I thought about it, then caught on to what had made him ask. “I love you,” I repeated. “I love you Tristan.”

“I love you too,” he cried, then started sobbing against me again.

My omega was crying again, but I decided that it was a good thing. He was strong, and put on a brave face so often that I wondered if he’d ever given himself a chance to process his emotions.

He cried for close to an hour, and was so silent after the tears dried that I assumed he’d fallen asleep on my lap. Then he spoke.

“I… I was infertile before they took my womb,” he whispered.

It was an admission that part of me had suspected, but I didn’t want to interrupt, so I just squeezed him tight in response.

“My heats were irregular as a teen, but we didn’t suspect a problem until they failed to even out by the time I was due to start college.
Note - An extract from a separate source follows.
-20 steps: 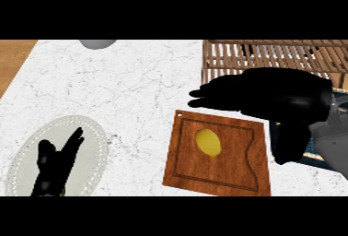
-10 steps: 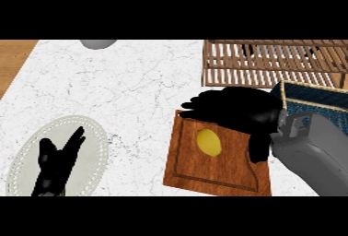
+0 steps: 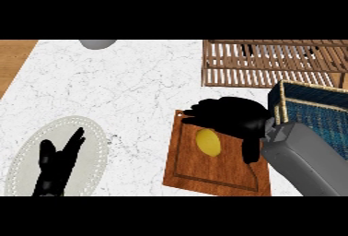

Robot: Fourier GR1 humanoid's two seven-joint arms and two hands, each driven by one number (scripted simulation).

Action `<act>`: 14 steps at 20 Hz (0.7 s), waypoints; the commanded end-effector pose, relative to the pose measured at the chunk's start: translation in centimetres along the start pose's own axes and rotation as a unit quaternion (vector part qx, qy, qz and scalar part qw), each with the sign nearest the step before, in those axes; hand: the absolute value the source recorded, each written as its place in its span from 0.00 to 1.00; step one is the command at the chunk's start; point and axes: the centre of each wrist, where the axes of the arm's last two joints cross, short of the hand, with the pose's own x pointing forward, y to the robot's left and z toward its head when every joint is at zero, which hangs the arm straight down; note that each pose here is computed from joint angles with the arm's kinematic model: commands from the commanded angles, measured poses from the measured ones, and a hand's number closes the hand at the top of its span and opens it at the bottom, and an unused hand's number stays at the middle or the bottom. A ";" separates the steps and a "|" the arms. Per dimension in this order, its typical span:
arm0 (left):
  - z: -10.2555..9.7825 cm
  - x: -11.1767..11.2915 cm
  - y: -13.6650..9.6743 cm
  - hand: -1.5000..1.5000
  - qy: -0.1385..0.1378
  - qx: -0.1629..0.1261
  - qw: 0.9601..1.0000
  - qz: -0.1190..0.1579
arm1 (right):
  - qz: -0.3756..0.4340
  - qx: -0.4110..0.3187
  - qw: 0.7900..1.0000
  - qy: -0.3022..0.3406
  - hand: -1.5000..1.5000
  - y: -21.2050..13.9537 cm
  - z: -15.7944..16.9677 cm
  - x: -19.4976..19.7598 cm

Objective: Pick the lemon from the cutting board and place it in the basket

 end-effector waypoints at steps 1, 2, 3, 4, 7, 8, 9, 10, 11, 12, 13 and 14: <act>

Even though I was going to a state university only a couple hours from home, we knew the dangers of unpredictable heats. So my parents took me to the doctor to try and find out what was wrong.”

He took a shuddering breath. “Polycystic ovary syndrome. That’s what they told me. I was prescribed medication, and the doctors assured me that since we’d caught it early they’d be able to handle any impact on my fertility. Crisis averted, and a more regular heat cycle thanks to the meds, I was off to college.”

He paused and took a moment to take several deep breaths against me.